The 2019 ITWeb/VMWare Security Survey was conducted are on ITWeb during March and April and was completed by 122 respondents.

75% of those are cyber security decision makers – 32% are C-level executive, while a further 43% are at mid-management level.

Below are some key findings:

1. 1. Nearly 70% of respondents have a formal cyber security policy in place.

2. 57% of participating organisations have experienced a phishing attack, and another 36% have fallen victim to a malware incident.

3. DDoS attacks affected one in five CISOs. Ransomware, surprisingly, dropped to only 17%, from 46% the year before.

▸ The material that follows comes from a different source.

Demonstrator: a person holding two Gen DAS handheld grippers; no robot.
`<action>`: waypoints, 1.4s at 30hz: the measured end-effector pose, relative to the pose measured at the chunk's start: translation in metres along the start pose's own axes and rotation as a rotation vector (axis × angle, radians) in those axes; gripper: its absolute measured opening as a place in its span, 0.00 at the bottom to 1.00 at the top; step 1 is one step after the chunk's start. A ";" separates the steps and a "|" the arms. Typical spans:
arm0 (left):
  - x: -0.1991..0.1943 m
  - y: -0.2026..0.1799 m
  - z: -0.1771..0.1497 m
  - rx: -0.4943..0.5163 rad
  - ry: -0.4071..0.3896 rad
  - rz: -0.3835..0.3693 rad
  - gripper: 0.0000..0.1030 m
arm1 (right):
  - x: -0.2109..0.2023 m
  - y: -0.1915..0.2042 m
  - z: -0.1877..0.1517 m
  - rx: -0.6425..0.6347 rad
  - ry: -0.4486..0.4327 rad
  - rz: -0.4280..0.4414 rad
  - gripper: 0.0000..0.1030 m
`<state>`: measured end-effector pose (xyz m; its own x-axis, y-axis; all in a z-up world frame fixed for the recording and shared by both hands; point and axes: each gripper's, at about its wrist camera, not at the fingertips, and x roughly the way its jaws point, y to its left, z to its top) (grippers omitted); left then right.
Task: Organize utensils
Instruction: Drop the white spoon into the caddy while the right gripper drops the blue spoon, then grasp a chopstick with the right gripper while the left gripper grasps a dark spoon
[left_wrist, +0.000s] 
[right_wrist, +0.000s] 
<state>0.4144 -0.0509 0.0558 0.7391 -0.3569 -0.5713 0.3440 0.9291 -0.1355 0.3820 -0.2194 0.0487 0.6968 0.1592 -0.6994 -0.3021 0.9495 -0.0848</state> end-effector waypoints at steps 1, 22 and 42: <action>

4. Insider attacks remain the greatest security risk, cited by 27% of respondents, followed by e-mail viruses (14%) and threat posed by uncontrolled portable devices (13%).

5. 48% of security decision-makers believe they could remediate a security breach ‘fairly quickly’.

6. Business-driven compliance and risk are the main drivers behind security spend.

7. Cyber risks have been promoted into the enterprise risk register by 58% of respondents.

8. The greatest barrier to additional security investments are lack of budget, uncertain ROI and lack of time.

9. Less than half of companies have a formal process to measure the effectiveness of security expenditure.

10. About a third of respondents (34%) said their organisation provides training on security threats to staff on a monthly basis; only 8% stated not at all.